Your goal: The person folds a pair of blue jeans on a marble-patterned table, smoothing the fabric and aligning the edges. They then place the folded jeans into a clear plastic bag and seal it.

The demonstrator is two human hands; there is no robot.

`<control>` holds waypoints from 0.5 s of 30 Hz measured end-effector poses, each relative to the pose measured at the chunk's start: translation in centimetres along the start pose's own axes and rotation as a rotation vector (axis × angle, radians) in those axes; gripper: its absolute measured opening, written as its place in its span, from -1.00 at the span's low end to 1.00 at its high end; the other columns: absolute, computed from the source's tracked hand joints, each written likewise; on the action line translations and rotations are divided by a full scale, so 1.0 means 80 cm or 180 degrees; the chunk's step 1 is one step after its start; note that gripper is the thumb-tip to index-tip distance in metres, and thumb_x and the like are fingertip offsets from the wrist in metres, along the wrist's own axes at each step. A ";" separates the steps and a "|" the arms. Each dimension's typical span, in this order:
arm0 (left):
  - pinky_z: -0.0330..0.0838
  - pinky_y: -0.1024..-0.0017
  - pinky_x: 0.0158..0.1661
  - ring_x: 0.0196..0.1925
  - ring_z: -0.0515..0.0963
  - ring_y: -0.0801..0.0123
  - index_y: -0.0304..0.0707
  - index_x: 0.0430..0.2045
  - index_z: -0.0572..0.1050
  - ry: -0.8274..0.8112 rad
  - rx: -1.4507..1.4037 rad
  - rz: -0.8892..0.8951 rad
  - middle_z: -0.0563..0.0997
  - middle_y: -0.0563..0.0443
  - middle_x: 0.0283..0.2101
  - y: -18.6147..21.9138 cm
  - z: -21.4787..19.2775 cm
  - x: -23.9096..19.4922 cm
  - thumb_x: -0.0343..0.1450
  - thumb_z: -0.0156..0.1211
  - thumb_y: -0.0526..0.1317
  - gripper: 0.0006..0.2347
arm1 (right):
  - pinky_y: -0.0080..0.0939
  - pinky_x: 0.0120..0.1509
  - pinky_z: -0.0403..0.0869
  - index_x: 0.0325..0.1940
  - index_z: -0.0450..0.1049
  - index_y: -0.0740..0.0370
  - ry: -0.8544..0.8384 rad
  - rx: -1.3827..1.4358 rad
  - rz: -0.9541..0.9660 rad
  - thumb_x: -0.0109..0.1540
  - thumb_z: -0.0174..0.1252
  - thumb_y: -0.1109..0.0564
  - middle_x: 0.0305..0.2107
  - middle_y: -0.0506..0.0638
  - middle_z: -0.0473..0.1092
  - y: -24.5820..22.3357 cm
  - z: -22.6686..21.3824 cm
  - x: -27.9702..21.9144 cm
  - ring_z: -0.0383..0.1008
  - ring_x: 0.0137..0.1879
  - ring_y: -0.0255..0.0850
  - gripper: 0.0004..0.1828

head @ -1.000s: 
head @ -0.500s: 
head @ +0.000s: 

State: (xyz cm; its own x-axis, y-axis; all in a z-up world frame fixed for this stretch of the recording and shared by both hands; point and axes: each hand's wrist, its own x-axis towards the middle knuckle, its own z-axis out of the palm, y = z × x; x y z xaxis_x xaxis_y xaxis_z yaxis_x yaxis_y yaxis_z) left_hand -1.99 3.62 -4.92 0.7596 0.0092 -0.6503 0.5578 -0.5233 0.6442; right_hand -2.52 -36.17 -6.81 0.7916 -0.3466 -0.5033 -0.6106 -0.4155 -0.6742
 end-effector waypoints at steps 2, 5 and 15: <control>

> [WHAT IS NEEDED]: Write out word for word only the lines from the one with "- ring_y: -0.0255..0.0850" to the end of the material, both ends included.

> [EXERCISE OUTPUT]:
  - ring_y: -0.0255..0.0850
  - gripper: 0.0004..0.1828

head @ -1.000s: 
head @ -0.500s: 
head @ +0.000s: 

State: (xyz cm; its own x-axis, y-axis; all in a z-up world frame fixed for this stretch of the recording and shared by both hands; point and axes: each hand's wrist, its own x-axis towards the middle knuckle, its own z-axis out of the palm, y = z × x; x y z xaxis_x xaxis_y xaxis_z yaxis_x yaxis_y yaxis_z) left_hand -1.99 3.62 -4.92 0.7596 0.0092 -0.6503 0.5578 -0.5233 0.6442; right_hand -2.52 -36.17 -6.81 0.7916 -0.3466 -0.5033 -0.6106 -0.4155 -0.6742
 end-effector waypoints at steps 2, 5 and 15: <control>

No further work remains in this exercise.